70% of road freight moves within a 450-mile radius

UPS parcel worker. (Photo credit: UPS)

What is “final mile?”

In transportation, supply chain, manufacturing and retailing, the term “final mile” is used to describe the movement of products (and passengers) the last leg of transportation from a facility to a final destination. Also, some carriers and services use different terms for the same thing – among them “last mile” and “white glove delivery.” Although data related to order volume and pricing for final-mile product delivery is mostly proprietary, the nature of the service can be considered by industry, type of cargo, mode of transport, vehicle used for delivery, in-transit or on-site accessorial services and the requisite skills of the professionals arranging and executing delivery. Most FreightWaves clients move products (instead of people) and define the final mile in terms relevant to their own businesses, the delivery experience expectations of their customers and the evolving impacts of e-commerce.

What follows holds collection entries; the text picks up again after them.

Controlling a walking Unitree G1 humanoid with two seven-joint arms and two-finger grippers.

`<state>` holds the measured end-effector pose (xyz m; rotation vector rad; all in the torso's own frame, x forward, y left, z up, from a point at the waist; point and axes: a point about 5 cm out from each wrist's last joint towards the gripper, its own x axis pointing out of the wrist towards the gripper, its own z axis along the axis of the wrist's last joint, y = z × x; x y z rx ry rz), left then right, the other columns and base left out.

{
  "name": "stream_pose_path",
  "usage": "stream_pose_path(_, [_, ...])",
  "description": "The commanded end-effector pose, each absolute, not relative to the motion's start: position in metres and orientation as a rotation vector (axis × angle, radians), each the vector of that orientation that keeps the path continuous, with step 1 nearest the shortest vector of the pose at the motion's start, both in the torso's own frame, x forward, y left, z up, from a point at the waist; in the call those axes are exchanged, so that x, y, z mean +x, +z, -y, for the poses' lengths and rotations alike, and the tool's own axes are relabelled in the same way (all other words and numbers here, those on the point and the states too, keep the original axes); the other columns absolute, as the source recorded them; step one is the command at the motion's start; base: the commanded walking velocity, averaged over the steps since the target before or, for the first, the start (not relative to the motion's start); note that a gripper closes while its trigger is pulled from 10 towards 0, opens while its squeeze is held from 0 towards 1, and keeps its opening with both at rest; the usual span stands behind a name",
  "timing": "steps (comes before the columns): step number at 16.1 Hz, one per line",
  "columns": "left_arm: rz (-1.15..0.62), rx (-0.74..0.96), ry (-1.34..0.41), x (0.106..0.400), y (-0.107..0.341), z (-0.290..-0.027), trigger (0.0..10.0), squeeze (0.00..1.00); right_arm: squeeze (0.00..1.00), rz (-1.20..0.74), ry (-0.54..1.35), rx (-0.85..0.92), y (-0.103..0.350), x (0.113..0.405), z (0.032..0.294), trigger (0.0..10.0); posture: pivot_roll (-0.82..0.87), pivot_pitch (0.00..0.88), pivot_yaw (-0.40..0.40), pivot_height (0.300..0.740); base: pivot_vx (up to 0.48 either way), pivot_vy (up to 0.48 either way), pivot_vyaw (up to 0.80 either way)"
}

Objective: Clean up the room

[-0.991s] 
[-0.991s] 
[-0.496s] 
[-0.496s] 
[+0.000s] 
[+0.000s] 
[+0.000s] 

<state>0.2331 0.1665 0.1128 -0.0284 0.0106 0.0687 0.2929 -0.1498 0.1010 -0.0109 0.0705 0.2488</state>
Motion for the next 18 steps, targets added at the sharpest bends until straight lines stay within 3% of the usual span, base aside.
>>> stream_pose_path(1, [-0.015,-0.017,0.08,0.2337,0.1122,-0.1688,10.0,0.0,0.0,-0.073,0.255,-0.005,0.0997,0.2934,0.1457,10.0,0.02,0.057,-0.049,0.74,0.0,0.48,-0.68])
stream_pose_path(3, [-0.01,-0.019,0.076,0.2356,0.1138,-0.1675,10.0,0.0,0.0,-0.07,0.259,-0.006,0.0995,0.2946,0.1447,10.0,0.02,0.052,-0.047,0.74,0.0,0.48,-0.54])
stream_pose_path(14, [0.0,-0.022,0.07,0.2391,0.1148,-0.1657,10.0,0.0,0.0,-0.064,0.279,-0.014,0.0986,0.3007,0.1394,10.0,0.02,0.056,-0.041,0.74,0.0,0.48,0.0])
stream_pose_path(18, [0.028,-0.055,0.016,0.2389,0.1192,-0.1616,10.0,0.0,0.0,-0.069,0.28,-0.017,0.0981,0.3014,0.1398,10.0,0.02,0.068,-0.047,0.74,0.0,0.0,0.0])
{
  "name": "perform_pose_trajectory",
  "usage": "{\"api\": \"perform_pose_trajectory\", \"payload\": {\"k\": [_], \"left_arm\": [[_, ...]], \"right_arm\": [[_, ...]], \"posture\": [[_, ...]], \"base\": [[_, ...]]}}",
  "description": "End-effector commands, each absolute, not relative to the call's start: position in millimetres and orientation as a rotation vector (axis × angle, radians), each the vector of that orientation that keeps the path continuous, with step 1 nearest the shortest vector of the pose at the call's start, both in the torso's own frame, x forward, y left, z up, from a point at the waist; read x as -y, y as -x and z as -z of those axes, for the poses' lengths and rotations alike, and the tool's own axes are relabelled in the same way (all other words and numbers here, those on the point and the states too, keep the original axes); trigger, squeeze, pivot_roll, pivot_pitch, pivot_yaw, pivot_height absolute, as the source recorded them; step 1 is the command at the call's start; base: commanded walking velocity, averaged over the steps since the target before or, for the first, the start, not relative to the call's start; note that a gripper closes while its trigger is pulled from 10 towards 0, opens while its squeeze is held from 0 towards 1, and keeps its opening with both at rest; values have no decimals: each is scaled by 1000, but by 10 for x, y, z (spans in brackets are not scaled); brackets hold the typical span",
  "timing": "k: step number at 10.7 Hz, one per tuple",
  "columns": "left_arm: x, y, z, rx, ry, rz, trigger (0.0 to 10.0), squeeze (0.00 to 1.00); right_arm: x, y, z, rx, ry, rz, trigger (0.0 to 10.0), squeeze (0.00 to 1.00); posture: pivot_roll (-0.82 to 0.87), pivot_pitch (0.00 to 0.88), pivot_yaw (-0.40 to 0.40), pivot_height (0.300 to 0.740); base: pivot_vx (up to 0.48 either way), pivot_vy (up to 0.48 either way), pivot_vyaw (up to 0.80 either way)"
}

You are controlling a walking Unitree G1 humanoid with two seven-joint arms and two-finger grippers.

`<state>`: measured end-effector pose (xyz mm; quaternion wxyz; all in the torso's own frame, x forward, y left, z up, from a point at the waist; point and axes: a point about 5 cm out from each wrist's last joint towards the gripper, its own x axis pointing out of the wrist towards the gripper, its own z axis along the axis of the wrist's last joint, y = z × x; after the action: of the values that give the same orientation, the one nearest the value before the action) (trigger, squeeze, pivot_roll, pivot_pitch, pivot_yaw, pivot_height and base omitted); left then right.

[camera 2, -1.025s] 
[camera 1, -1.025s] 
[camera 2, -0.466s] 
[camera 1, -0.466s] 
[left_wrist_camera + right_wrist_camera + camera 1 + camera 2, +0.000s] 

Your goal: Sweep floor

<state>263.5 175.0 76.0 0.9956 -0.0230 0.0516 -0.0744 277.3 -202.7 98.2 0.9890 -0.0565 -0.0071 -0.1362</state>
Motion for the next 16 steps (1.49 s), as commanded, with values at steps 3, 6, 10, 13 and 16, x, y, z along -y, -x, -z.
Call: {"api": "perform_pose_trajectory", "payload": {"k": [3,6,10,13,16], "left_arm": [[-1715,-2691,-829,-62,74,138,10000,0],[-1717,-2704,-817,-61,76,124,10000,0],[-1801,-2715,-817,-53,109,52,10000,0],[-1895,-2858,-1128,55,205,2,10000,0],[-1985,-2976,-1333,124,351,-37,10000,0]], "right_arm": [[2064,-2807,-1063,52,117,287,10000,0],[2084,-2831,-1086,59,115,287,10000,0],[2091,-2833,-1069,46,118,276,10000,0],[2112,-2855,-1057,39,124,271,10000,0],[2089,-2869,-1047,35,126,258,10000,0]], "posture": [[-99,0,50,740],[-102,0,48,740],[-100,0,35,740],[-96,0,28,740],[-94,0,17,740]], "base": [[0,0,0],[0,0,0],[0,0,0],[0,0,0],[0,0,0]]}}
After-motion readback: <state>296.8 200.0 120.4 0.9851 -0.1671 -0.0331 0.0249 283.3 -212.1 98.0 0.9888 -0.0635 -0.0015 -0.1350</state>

(Photo credit: Shutterstock)

Final mile delivery of products

Setting aside the transportation of people for this article, final-mile goods can be grouped into two main categories: 


  • Light goods – products that fit within the size and weight limitations of the U.S. Postal Service, as well as parcel carriers like DHL, FedEx and UPS, and that can be delivered by other express and courier-based providers. Product shipments in this category generally weigh less than 150 pounds.
  • Heavy goods – products of more substantial weight and size that require handling with larger vehicles and equipment and by carriers with specialized skills. Household goods movers and their agents, local cartage carriers, full truckload (TL) and less-than-truckload (LTL) carriers and other third-party logistics (3PLs) firms handle products in this category under a wide variety of brands.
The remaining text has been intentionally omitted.